Goal of the exercise:
"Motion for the" appears in one line of the listing below; retype that line and every later line exactly, stopping at the end, and nothing else.

|---|

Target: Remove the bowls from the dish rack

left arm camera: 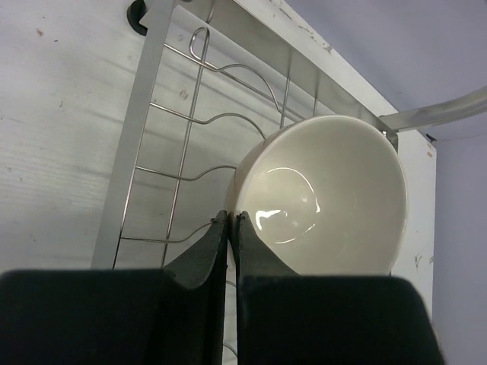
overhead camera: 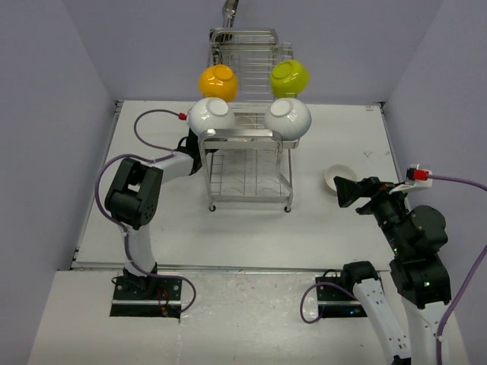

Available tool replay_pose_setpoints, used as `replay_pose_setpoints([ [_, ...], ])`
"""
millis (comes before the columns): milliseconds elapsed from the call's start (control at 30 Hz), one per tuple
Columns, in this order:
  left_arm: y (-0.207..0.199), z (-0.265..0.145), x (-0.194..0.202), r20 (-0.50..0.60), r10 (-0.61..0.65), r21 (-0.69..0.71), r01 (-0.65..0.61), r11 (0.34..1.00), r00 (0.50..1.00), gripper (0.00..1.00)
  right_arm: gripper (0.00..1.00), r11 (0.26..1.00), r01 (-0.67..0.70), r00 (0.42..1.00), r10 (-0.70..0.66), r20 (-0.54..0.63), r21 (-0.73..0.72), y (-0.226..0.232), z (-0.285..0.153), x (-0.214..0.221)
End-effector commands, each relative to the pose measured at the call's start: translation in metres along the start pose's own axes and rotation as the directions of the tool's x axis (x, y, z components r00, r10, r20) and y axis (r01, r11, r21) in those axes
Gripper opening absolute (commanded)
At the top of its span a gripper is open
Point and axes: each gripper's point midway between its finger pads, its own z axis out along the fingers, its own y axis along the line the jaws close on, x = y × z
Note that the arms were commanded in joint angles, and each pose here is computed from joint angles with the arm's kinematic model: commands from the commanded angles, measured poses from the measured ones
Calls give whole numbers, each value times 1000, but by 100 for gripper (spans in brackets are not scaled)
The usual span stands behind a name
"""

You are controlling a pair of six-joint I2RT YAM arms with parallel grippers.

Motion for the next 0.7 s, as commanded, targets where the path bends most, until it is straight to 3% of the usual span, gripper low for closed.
replay_pose_setpoints([
  [0, -40, -19, -51, 131, -83, 128, 66, 989, 988, 0, 99, 1000, 12, 1000, -12, 23, -8, 2, 4, -7],
  [667, -46, -51, -94, 193, -128, 205, 88, 975, 973, 0, 99, 1000, 9, 1000, -9, 24, -12, 3, 4, -6],
])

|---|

Written solution:
Motion for the next 0.7 s, as commanded, targets where the path bends most, until it is straight to 3% of the usual span, gripper low for closed.
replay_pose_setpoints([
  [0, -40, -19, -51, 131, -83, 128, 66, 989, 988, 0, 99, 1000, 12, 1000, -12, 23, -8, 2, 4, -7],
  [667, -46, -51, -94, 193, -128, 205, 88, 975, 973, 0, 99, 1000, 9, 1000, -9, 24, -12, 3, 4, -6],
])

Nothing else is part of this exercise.